Farsi queste domande porta a considerare quali componenti, quali materie prime, prodotti e processi siano indispensabili all’azienda, e quindi quali siano elementi critici-essenziali. Rispondervi in modo professionale conduce a un audit, uno studio che definisce due concetti chiave:

  1. Quali sono i materiali e i componenti cruciali, senza i quali la nostra azienda non può funzionare;
  2. Quali materiali e componenti sono cruciali perché la nostra supply chain è a rischio di rottura.

Le due domande sembrano simili, ma la loro differenza è fondamentale: la prima risposta definisce un bisogno, la seconda l’esposizione al rischio, ed è decisiva per sviluppare una strategia finalizzata a mettere in sicurezza la continuità di una fornitura.

 

Forniture a rischio

Tra i livelli di rischio a cui oggi è esposta una fornitura, quelli più attuali sono il rischio geopolitico e il rischio sanitario, con il loro carico di effetti imprevisti e di effetti domino. Quello sanitario in particolare, presentatosi come completamente inatteso – non sapevamo di non conoscerlo – ci dice molto sulla necessità di analizzare esattamente le informazioni che dovrebbero prevenirlo, e così le loro fonti. Il ferro, per esempio, è un componente chiave per la realizzazione dell’acciaio, ed è soggetto a oscillazioni di prezzo e disponibilità che non sono tutte determinate solo dalla domanda.

Di recente è stato infatti il Covid-19 la causa della chiusura di una delle sue principali fonti di approvvigionamento, il complesso minerario Itabira dell’impresa Vale, in Brasile.
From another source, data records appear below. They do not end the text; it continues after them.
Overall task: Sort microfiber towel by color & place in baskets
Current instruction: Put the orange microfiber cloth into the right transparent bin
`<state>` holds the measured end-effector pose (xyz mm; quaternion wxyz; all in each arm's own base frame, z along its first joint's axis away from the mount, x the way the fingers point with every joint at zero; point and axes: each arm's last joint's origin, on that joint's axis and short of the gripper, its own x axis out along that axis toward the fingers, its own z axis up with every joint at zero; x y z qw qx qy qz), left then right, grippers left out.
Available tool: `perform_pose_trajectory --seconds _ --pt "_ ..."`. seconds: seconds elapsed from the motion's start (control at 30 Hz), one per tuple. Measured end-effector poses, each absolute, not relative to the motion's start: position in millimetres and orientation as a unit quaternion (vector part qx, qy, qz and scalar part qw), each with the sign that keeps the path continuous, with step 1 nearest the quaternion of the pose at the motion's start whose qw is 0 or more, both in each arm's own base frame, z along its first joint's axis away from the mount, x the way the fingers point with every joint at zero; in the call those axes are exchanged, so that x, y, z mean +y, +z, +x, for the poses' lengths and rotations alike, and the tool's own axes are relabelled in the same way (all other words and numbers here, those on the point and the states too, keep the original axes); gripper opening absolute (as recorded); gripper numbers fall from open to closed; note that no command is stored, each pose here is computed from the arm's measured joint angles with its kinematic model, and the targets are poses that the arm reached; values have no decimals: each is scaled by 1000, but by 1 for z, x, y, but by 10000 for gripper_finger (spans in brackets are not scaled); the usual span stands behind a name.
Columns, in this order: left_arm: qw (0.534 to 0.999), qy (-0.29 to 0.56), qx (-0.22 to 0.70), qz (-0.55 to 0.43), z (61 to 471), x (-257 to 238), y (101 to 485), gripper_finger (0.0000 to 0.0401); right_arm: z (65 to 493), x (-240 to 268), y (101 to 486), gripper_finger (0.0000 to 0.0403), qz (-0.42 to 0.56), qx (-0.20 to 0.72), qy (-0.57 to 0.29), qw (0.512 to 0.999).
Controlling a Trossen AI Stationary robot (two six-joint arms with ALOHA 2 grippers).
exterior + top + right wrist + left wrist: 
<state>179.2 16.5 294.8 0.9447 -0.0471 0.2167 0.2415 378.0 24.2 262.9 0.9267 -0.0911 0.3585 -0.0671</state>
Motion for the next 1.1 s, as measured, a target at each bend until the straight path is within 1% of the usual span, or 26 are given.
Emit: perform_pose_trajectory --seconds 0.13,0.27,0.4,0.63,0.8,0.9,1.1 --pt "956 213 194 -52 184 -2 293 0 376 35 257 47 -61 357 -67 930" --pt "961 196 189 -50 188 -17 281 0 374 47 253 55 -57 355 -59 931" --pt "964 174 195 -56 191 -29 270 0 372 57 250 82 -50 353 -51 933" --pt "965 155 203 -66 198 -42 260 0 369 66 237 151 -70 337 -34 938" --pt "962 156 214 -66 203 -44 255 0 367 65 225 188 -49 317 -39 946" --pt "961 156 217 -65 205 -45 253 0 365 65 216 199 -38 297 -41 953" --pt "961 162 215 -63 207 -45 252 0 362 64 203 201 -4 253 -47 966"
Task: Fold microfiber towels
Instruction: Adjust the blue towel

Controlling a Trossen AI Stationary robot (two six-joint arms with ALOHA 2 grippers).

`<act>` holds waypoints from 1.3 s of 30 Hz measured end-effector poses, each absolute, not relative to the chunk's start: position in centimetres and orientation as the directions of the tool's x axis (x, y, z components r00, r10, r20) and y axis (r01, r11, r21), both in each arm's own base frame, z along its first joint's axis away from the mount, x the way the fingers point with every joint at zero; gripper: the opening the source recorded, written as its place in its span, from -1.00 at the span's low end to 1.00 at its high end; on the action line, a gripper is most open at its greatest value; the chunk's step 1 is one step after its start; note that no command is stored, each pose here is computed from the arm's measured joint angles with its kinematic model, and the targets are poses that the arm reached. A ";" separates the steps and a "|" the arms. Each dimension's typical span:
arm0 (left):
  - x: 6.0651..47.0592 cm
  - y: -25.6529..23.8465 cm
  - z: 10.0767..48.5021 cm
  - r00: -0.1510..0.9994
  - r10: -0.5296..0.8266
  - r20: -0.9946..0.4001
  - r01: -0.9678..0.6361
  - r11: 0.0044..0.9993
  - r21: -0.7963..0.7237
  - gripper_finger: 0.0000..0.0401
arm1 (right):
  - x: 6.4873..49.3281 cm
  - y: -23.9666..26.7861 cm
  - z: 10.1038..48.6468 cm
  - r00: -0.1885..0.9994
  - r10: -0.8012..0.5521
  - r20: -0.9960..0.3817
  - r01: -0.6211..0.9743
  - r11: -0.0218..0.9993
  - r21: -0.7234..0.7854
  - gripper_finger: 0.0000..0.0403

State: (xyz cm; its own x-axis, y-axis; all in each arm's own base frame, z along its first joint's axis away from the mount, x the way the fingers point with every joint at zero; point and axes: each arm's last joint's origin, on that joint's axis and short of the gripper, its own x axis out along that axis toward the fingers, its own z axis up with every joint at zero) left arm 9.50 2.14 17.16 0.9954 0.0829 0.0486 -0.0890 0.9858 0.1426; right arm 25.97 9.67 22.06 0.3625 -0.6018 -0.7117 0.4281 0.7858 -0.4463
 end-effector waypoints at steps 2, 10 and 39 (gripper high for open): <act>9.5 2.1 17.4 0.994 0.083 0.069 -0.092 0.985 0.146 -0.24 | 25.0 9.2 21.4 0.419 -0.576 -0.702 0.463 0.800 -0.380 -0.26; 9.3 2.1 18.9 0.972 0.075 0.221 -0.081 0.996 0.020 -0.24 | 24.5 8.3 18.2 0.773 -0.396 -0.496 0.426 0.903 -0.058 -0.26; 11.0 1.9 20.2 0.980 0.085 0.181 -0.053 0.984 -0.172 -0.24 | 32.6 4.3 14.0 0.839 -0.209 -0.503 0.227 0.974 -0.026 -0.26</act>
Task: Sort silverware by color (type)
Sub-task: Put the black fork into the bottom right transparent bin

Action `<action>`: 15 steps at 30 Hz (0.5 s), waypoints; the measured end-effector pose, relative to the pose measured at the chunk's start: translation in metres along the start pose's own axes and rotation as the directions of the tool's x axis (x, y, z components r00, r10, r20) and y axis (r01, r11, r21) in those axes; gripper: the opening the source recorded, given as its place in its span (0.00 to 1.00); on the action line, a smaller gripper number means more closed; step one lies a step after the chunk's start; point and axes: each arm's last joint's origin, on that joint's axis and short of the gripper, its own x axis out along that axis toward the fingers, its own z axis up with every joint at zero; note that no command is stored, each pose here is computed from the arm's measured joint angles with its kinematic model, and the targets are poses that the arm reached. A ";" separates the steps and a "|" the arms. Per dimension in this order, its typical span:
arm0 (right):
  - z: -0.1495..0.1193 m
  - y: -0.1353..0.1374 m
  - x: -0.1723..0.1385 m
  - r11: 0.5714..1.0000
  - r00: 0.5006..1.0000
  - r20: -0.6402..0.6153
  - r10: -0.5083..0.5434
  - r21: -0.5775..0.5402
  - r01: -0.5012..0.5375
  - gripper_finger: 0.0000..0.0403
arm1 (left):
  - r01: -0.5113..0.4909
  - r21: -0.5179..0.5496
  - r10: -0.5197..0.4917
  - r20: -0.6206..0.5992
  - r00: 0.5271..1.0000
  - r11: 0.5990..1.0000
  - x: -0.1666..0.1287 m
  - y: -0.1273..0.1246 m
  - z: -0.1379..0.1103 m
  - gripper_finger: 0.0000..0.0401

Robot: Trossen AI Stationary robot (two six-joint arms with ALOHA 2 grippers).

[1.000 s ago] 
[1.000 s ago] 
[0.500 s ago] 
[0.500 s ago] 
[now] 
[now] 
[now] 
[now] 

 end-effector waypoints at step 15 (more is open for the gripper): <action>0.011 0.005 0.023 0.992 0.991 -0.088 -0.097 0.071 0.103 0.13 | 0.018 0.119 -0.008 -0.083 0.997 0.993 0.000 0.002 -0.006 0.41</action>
Ma altre possibili cause di rottura della catena di fornitura potrebbero includere la chiusura di un porto o la crescita delle accise in Brasile. Quindi appare chiaro immediatamente perché i produttori abbiano bisogno di fonti alternative di approvvigionamento; ma è meno immediato comprendere come sia necessario abituarsi a monitorare l’affidabilità e la sicurezza di un fornitore, includendo tra i rischi le oscillazioni dei rapporti politici con il suo paese di provenienza, i ritardi dovuti a problemi sanitari, ed eventuali divieti.

 

Rafforzare i punti fragili

Se accettiamo che sia necessaria una revisione al nostro rapporto con le catene di fornitura, la revisione che serve qual è e come possiamo implementarla? Il punto da cui partire è una mappatura dei fornitori, in cui stilare un identikit per ognuno, elencando e descrivendo i suoi punti di vantaggio, di svantaggio, e di affidabilità. Una matrice di rischio aiuterebbe infatti a tenerli monitorati, qualificando volta per volta le variazioni che possono segnalare un pericolo o anche giustificare una breve variazione.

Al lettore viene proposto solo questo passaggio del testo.